Not incidentally, the region would be on the front lines of any war between India and Pakistan – both nuclear powers – over a frozen morsel of land contested between them.

Facial and object recognition software by Awiros are specified in the request for bids.

Likewise, the territory’s police agency has advertised for bits on a new 200-camera surveillance network backed by face biometrics. It would integrate with existing surveillance infrastructure, including 400 cameras, in the region, according to MediaNama’s reporting.

The police want facial recognition cameras in markets, bazaars, schools, offices, public transportation hubs and border outposts. The department’s wish list includes coverage of all roads. Officials’ purchases have been relatively small packages, bid one after the other over years.

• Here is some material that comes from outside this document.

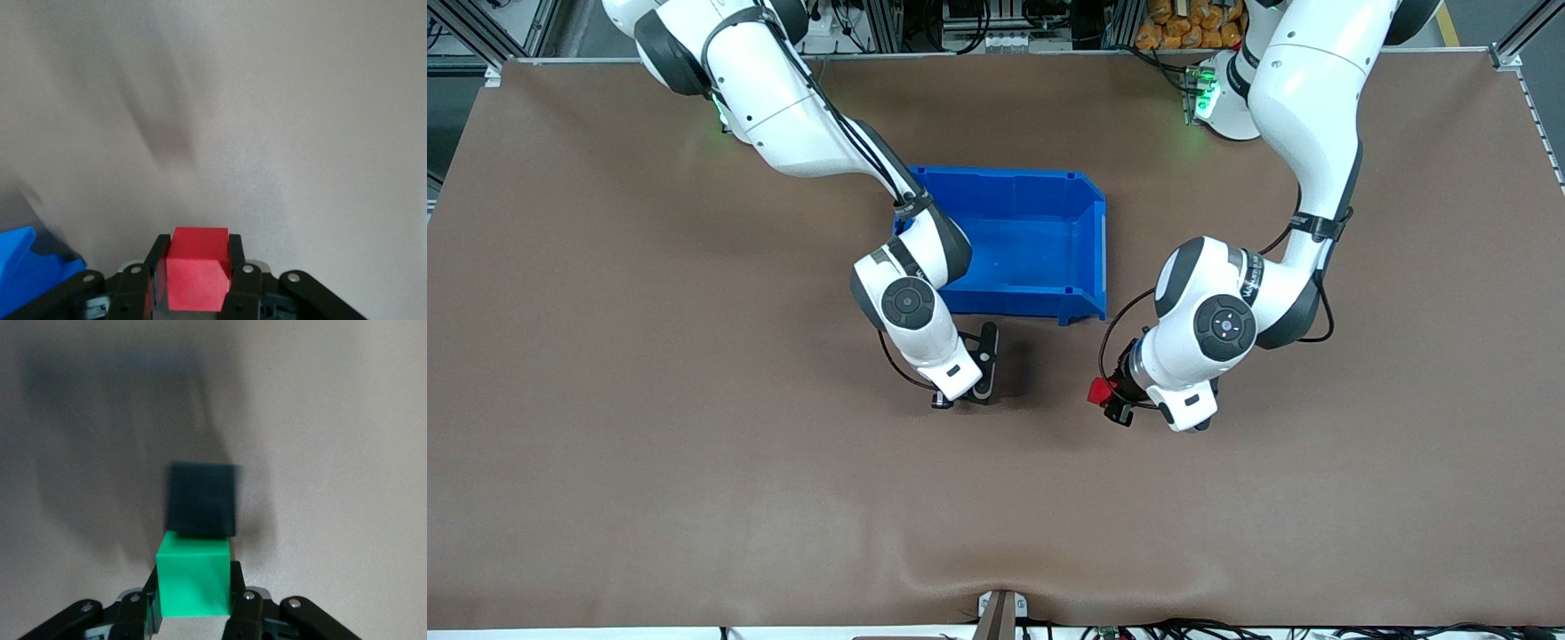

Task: Attach green and red cubes to black cube
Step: 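Carry the green cube toward the black cube while the left gripper carries red, then set the green cube against the black cube and open the right gripper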

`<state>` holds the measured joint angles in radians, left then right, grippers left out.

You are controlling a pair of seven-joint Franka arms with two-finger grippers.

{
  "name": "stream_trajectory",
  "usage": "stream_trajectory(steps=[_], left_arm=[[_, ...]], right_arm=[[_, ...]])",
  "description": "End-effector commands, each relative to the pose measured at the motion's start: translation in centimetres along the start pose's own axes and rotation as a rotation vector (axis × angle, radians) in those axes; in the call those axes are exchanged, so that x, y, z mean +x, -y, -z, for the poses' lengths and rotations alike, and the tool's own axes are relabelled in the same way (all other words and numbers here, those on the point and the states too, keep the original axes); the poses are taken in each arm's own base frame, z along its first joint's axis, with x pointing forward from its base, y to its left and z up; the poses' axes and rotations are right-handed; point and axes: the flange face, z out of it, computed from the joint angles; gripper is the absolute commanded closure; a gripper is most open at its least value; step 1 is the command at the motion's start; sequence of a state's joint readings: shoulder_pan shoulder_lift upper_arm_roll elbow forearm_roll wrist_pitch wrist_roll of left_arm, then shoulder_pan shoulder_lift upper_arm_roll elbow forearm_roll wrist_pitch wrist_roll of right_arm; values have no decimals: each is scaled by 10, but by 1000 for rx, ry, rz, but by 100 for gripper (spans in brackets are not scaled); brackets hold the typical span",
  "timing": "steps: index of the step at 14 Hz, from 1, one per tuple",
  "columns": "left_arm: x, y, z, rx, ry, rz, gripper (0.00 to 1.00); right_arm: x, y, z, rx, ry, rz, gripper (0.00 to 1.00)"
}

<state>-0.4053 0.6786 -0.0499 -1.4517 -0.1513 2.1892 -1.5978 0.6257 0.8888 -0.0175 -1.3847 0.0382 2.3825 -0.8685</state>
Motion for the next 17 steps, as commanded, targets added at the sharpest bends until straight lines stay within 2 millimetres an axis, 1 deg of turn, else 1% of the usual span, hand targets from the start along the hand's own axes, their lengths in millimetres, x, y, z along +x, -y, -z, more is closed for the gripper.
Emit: stream_trajectory(steps=[1, 2, 4, 6, 7, 8, 9, 10, 11, 12, 13, 14, 15, 16, 17], left_arm=[[-1, -8, -5, -36, 8, 26, 100], [-1, -8, -5, -39, 8, 26, 100], [-3, -8, -5, -39, 35, 45, 100], [-7, -8, -4, -40, 71, 71, 100], [-18, -7, -5, -38, 88, 68, 100], [-20, -6, -8, -39, 93, 70, 100], [-20, -7, -9, -52, 95, 74, 100], [-20, -8, -14, -53, 94, 87, 100], [-28, -6, -23, -42, 87, 115, 100], [-36, -6, -31, -36, 82, 120, 100], [-40, -10, -33, -41, 83, 122, 100], [-40, -12, -37, -41, 84, 128, 100], [-47, -12, -40, -39, 86, 136, 100], [-55, -13, -49, -39, 86, 151, 100], [-65, -16, -54, -53, 90, 173, 100]], right_arm=[[6, -5, -6, -11, -4, -17, 74], [6, -5, -6, -12, -5, -15, 1], [7, -5, -3, -18, -3, -8, 0], [6, -9, 9, -25, -9, -12, 0], [1, -14, 14, -26, -10, -19, 0], [-1, -16, 20, -28, -10, -17, 0], [-6, -23, 40, -25, -7, -30, 0], [-10, -26, 54, -9, 5, -43, 0], [-21, -36, 77, 1, 11, -68, 0], [-35, -46, 97, 17, 17, -95, 0], [-53, -57, 121, 29, 24, -123, 0], [-71, -69, 149, 29, 25, -145, 0], [-99, -85, 175, 23, 24, -193, 0], [-130, -102, 196, 13, 21, -245, 0], [-169, -120, 212, 6, 20, -306, 0]])
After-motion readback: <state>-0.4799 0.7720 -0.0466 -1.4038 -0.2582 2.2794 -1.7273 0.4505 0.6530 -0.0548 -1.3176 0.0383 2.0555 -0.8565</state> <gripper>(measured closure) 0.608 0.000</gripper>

Two years ago, India began building CCTV networks in 11 railway stations linking a number of regions and territories, including Jammu and Kashmir territories.

Next, police officials in Jammu and Kashmir want to turn on a facial recognition system that stores 10,000 people’s information. According to MediaNama, they want to be able to blacklist and whitelist. The blacklisted people would prompt alerts when they showed up.

Other tenders have been floated by governments in Odisha, on the Bay of Bengal; Nagaland, bordering Myanmar; far eastern Meghalaya.

That is a large number of systems, and this accounting only includes the northern most rim of the nation. There are no standards governing data access, MediaNama reports, no standard prohibitions for misuse of the data and no formal regulatory framework.

Autocratic China has that much, even if all of it can be dispensed with a wave in Beijing.